The Equal Employment Opportunity Commission (EEOC) says the railroad’s Alliance facility was no ordinary job site—it was a hostile gauntlet where female employees were hit with crude sexual remarks, lewd graffiti on locomotives, filthy bathrooms, and even grotesque intimidation tactics, including a dead bird left on a conductor’s train.
According to the lawsuit, the misconduct stretched from 2011 to 2022, targeting train conductor Rena Merker and other women who worked alongside overwhelmingly male crews. The 8th U.S. Circuit Court of Appeals in Omaha rejected an earlier judge’s dismissal of the case, saying the EEOC should not have been required to prove identical harassment incidents across multiple women at the same time.

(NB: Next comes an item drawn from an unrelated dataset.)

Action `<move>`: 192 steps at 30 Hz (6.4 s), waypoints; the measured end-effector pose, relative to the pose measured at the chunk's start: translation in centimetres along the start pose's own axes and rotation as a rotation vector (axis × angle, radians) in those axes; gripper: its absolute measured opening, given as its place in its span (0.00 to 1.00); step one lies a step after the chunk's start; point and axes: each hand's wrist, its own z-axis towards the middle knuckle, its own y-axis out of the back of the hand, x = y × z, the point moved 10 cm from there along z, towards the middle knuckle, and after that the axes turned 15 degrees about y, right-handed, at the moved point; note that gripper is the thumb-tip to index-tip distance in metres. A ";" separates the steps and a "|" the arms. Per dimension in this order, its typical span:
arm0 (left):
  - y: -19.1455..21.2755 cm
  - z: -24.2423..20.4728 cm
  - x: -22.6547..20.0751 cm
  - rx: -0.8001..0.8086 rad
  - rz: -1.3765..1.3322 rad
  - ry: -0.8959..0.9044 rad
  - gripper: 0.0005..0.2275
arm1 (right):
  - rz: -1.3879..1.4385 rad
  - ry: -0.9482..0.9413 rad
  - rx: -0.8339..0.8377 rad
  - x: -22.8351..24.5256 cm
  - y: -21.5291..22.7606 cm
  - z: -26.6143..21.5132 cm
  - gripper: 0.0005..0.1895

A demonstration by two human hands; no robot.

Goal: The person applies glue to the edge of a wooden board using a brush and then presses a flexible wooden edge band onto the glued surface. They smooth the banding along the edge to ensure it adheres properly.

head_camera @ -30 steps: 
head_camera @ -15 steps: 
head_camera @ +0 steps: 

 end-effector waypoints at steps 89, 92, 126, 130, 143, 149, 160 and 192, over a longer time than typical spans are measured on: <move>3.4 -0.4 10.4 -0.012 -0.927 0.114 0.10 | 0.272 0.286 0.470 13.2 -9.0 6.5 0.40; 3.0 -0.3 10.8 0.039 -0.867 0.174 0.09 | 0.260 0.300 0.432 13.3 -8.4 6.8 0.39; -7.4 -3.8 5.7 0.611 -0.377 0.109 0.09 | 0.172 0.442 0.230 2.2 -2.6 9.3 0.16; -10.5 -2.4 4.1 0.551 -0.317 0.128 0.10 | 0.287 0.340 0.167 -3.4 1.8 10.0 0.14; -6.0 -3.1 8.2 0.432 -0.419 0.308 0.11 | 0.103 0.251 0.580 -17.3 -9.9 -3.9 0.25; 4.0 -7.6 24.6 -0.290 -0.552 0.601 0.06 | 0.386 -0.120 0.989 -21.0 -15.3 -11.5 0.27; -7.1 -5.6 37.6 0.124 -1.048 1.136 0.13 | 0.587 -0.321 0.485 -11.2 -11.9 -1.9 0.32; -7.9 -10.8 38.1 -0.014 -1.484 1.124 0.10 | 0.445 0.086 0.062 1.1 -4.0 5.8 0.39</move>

Circuit Judge Lavenski Smith, writing for a three-judge panel, said the evidence could allow a jury to find the harassment “objectively severe and pervasive,” dismantling the lower court’s view that the behavior was too “sporadic” or excusable because of the railyard’s rough culture.
Merker, whose experiences were central to the complaint, passed away in January 2024, but the case presses forward. The decision now sends the dispute back to federal district court in Omaha.
BNSF, owned by Warren Buffett’s Berkshire Hathaway, has yet to comment. Berkshire itself is not a defendant in the case.